I ran a benchmark using sage attn on WAN 2.1 T2V 14B diffuser pipeline. I made some minor adjustments to generate 1 image (i.e. text to image vs text to video) to compare the usage of sage attention for this model. I was somewhat disappointed by the results leading me to believe that some of the claims being made out there are bupkus. I ran 5 test runs throwing out the 1st one as I did for the Flux 1.D model. I only noticed a 4.2% speed increase using sage attn vs not. My environment for Flux 1.D and WAN 2.1 are virtually the same. I have a quantized (qint8) transformer and T5TextEncoder for both setups. Note: I am running with 64GB of RAM and an RTX 4090 with 24GB of VRAM. I am using Windows 10, python version 3.12.5 with CUDNN v 9.7 and torch-2.6.0+cu126.dist-info.
replacing the attn function isn't drop in. they take different parameters, and sageattn doesn't take attn mask or support dropout_p
This issue has been automatically marked as stale because it has not had recent activity. If you think this still needs to be addressed please comment on this thread.
Please note that issues that do not follow the contributing guidelines are likely to be ignored.

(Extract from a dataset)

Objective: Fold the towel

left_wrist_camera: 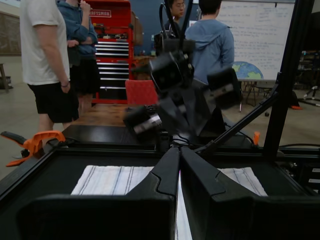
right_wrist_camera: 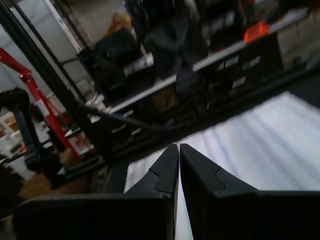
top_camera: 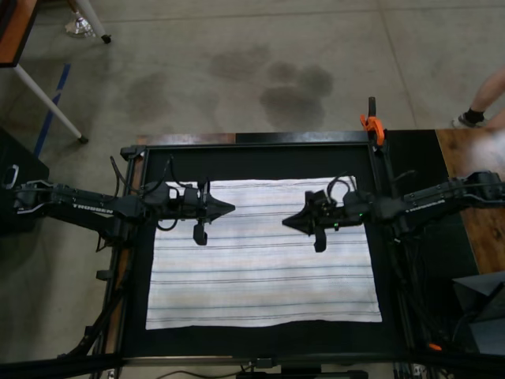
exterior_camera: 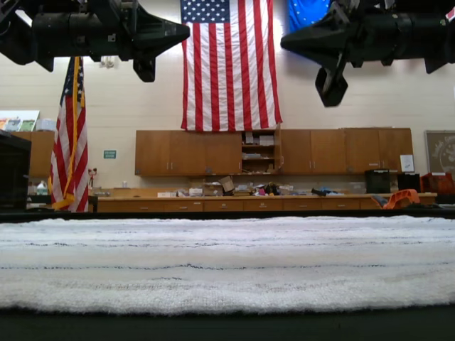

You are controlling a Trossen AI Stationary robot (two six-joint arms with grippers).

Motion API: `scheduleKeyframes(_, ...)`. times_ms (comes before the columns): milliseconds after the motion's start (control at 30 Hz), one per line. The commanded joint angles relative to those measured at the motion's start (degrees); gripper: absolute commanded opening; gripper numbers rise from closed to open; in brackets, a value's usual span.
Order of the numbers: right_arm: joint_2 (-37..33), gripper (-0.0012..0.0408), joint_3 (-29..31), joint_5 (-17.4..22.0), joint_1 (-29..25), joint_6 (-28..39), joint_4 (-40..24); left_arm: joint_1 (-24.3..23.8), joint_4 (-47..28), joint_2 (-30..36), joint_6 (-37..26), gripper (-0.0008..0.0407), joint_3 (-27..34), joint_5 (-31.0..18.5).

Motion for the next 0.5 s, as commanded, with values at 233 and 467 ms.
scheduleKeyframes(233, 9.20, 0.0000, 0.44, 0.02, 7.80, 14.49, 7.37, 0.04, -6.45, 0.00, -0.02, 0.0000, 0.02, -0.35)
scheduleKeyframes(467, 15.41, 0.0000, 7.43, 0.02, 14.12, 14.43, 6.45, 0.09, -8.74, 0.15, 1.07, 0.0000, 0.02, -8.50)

Is Sage attention supported? It's very easy to install for Windows and have used it for other apps, works good. I checked but no information available https://github.com/huggingface/diffusers/tree/main/docs/source/en/optimization
Sage attention support is being added in #11368
@varadrane1707 The PR is close to merge and only requires some discussion from other team members. For now, if you really need it, would recommend to create your own fork from the branch and modify it for your usecases. It is actually just a single file you can use with any code base, so feel free to copy-paste it and set torch.nn.functional.scaled_dot_product_attention = dispatch_attention_fn
Thanks @a-r-r-o-w will try this out. Also did you check its compatibility with Para-attn since its used for fbcache implementation. I tried to use to use original sage attention implementation but the output video quality was bad for i2v 720p Wan2.1 model
Hey @varadrane1707, it's hard for me to look at and understand any specific custom code you might be using. The best I can do is point you to a minified example that demonstrates how to use the attention dispatcher with context parallel (essentially the core of ParaAttention): https://gist.github.com/a-r-r-o-w/93b467ddf64bfe9df47fc12fc2ae4fac ; maybe you find it helpful
We have native support for FBC coming in #11180, which works without issues in my tests with the dispatcher, so that should be covered natively soon too.
re: sage attention output being bad -- if you're using custom code from different codebases, it will be hard for me to help. With diffusers-specific code, I haven't noticed a problem in the outputs. If you could open an issue with a simple code example, I could try to help.